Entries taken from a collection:
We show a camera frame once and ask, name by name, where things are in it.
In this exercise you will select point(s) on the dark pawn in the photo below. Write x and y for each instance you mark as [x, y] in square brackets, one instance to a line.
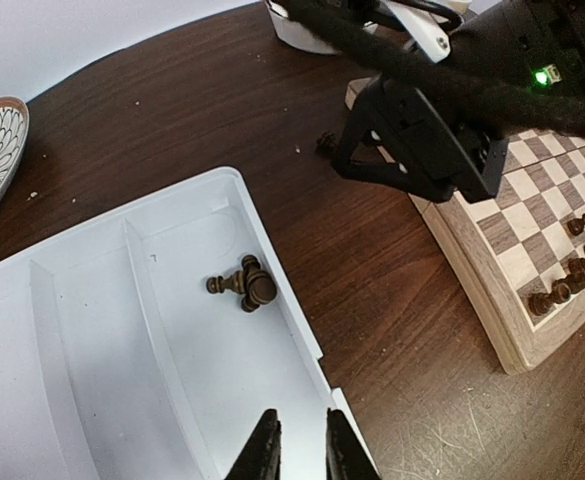
[250, 263]

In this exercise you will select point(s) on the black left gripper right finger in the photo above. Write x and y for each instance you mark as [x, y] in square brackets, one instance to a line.
[345, 456]

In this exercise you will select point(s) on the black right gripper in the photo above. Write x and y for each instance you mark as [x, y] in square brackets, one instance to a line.
[396, 137]

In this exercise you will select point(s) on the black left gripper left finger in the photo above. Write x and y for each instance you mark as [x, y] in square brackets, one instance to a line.
[260, 458]

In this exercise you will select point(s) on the dark pawn sideways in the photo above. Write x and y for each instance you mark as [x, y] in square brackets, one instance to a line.
[248, 305]

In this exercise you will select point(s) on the dark chess piece small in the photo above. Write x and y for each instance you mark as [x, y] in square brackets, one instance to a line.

About this task: The response must repeat all the lines above exactly and include no pictures.

Written response:
We show a camera frame once and ask, name by name, where things are in it.
In this exercise you will select point(s) on the dark pawn in the photo below. Write x and y for each instance you mark as [x, y] in square brackets, one instance to a line.
[250, 263]

In this exercise you will select point(s) on the black left gripper right finger in the photo above. Write x and y for each instance you mark as [x, y] in square brackets, one instance to a line.
[345, 456]

In this exercise you will select point(s) on the black right gripper in the photo above. Write x and y for each instance you mark as [x, y] in square brackets, one instance to a line.
[396, 137]

In this exercise you will select point(s) on the black left gripper left finger in the photo above. Write x and y for each instance you mark as [x, y] in square brackets, one instance to a line.
[260, 458]

In this exercise you will select point(s) on the dark pawn sideways in the photo above. Write x and y for each instance you mark as [x, y] in square brackets, one instance to a line.
[248, 305]

In this exercise you will select point(s) on the dark chess piece small in the photo above. Write x and y for each instance you mark as [x, y] in square brackets, one instance to a line.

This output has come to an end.